#### Exercise instructions
Could you print all of the data below again, exactly?

(Stored items)
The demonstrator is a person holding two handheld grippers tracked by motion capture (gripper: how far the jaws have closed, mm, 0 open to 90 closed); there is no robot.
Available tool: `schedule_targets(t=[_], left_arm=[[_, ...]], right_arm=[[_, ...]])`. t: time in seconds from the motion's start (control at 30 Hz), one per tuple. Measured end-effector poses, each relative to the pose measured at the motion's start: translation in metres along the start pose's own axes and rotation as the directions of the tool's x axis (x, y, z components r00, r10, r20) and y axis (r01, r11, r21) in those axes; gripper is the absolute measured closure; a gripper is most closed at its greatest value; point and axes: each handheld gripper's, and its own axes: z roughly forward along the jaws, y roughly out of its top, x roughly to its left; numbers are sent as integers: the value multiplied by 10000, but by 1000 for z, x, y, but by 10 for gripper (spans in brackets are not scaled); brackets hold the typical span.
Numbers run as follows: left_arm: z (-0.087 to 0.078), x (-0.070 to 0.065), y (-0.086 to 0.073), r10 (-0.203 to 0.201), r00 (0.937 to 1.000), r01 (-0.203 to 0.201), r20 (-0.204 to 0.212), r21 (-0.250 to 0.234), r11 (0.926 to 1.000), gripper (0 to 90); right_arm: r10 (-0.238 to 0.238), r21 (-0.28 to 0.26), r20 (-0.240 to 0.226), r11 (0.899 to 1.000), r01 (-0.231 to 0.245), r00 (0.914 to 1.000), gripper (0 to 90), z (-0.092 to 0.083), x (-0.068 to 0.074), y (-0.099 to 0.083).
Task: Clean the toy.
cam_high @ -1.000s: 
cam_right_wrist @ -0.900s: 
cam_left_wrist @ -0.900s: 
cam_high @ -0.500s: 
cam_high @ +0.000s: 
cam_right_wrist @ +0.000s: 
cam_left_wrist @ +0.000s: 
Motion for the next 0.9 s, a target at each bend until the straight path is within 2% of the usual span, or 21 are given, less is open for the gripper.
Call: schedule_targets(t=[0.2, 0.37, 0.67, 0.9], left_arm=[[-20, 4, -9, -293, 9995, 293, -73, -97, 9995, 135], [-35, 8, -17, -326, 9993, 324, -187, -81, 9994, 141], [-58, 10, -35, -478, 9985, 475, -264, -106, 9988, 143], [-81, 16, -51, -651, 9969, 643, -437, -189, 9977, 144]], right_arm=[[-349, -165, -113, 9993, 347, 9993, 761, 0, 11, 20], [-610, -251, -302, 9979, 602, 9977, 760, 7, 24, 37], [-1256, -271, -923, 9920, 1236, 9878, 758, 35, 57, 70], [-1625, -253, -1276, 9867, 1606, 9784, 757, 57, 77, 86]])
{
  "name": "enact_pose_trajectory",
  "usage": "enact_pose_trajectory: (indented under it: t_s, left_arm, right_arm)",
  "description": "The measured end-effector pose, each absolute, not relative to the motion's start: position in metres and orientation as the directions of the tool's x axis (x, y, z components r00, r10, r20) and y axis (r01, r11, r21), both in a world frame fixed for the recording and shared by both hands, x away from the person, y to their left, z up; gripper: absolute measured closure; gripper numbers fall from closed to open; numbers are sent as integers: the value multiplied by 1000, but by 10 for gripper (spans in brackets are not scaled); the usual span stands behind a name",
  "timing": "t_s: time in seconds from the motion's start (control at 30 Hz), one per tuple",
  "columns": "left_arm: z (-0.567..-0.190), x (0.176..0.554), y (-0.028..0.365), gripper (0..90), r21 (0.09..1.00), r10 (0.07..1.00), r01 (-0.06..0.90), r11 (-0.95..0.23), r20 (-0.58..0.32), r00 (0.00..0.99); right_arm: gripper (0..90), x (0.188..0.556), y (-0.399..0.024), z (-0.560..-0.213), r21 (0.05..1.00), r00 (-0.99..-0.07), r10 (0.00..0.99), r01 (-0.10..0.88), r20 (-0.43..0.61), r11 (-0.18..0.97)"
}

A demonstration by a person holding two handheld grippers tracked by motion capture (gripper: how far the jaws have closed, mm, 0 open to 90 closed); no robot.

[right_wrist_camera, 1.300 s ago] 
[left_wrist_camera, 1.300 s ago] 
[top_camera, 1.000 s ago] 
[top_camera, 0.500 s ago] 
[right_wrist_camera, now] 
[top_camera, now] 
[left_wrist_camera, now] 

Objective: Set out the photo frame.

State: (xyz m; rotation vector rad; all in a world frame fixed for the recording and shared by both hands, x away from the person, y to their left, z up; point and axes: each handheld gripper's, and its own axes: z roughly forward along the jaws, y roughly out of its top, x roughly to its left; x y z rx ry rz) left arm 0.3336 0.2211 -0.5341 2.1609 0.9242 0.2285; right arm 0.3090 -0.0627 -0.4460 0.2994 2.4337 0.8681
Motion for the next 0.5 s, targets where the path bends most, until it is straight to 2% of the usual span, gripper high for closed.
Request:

#### Task output
The demonstrator is a person holding two handheld grippers tracked by motion capture (gripper: how far the jaws have closed, mm, 0 open to 90 closed); there is no robot.
Available tool: `schedule_targets(t=[_], left_arm=[[_, ...]], right_arm=[[_, ...]])`. t: time in seconds from the motion's start (control at 30 Hz), one per tuple. Measured end-effector poses, each relative to the pose measured at the motion's start: translation in metres along the start pose's own axes and rotation as the directions of the tool's x axis (x, y, z components r00, r10, r20) and y axis (r01, r11, r21) in those axes; gripper is the absolute measured closure; a gripper is most closed at its greatest value; point and axes: each handheld gripper's, and its own axes: z roughly forward along the jaws, y roughly out of its top, x roughly to its left; numbers are sent as integers: the value multiplied by 10000, but by 1000 for z, x, y, but by 10 for gripper (spans in brackets are not scaled); brackets hold the typical span.
Numbers run as follows: left_arm: z (-0.087 to 0.078), x (-0.070 to 0.065), y (-0.086 to 0.073), r10 (-0.203 to 0.201), r00 (0.937 to 1.000), r01 (-0.203 to 0.201), r20 (-0.204 to 0.212), r21 (-0.250 to 0.234), r11 (0.926 to 1.000), gripper (0 to 90); right_arm: r10 (-0.238 to 0.238), r21 (-0.28 to 0.26), r20 (-0.240 to 0.226), r11 (0.899 to 1.000), r01 (-0.231 to 0.245), r00 (0.914 to 1.000), gripper (0 to 90), z (-0.092 to 0.083), x (-0.068 to 0.074), y (-0.099 to 0.083).
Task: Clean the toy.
cam_high @ -1.000s: 
cam_right_wrist @ -0.900s: 
cam_left_wrist @ -0.900s: 
cam_high @ -0.500s: 
cam_high @ +0.000s: 
cam_right_wrist @ +0.000s: 
cam_left_wrist @ +0.000s: 
Motion for the next 0.9 s, a target at each bend until the straight path is within 2% of the usual span, or 21 are given, less is open for the gripper.
Call: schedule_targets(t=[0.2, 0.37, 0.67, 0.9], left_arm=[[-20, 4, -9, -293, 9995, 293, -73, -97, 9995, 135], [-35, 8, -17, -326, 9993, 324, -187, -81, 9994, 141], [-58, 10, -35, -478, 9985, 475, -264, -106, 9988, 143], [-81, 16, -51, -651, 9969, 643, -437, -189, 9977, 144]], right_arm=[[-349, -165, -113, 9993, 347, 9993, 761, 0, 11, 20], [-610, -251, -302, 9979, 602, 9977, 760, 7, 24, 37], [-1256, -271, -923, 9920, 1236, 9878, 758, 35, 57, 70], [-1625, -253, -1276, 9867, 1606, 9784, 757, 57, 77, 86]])
{
  "name": "enact_pose_trajectory",
  "usage": "enact_pose_trajectory: (indented under it: t_s, left_arm, right_arm)",
  "description": "The measured end-effector pose, each absolute, not relative to the motion's start: position in metres and orientation as the directions of the tool's x axis (x, y, z components r00, r10, r20) and y axis (r01, r11, r21), both in a world frame fixed for the recording and shared by both hands, x away from the person, y to their left, z up; gripper: absolute measured closure; gripper numbers fall from closed to open; numbers are sent as integers: the value multiplied by 1000, but by 10 for gripper (spans in brackets are not scaled); the usual span stands behind a name",
  "timing": "t_s: time in seconds from the motion's start (control at 30 Hz), one per tuple",
  "columns": "left_arm: z (-0.567..-0.190), x (0.176..0.554), y (-0.028..0.365), gripper (0..90), r21 (0.09..1.00), r10 (0.07..1.00), r01 (-0.06..0.90), r11 (-0.95..0.23), r20 (-0.58..0.32), r00 (0.00..0.99); right_arm: gripper (0..90), x (0.188..0.556), y (-0.399..0.024), z (-0.560..-0.213), r21 (0.05..1.00), r00 (-0.99..-0.07), r10 (0.00..0.99), r01 (-0.10..0.88), r20 (-0.43..0.61), r11 (-0.18..0.97)"
}

A demonstration by a person holding two handheld grippers tracked by motion capture (gripper: how far the jaws have closed, mm, 0 open to 90 closed); no robot.

[right_wrist_camera, 1.300 s ago] 
[left_wrist_camera, 1.300 s ago] 
[top_camera, 1.000 s ago] 
[top_camera, 0.500 s ago] 
[right_wrist_camera, now] 
[top_camera, now] 
[left_wrist_camera, now] 

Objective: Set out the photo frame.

State: (xyz m; rotation vector rad; all in a world frame fixed for the recording and shared by both hands, x away from the person, y to their left, z up; point and axes: each handheld gripper's, and its own axes: z roughly forward along the jaws, y roughly out of its top, x roughly to its left; x y z rx ry rz) left arm 0.3336 0.2211 -0.5341 2.1609 0.9242 0.2285; right arm 0.3090 -0.0627 -0.4460 0.2994 2.4337 0.8681
Motion for the next 0.5 s, targets where the path bends most, until it is straight to 2% of the usual span, gripper high for closed.
Request:

No further work is required for this exercise.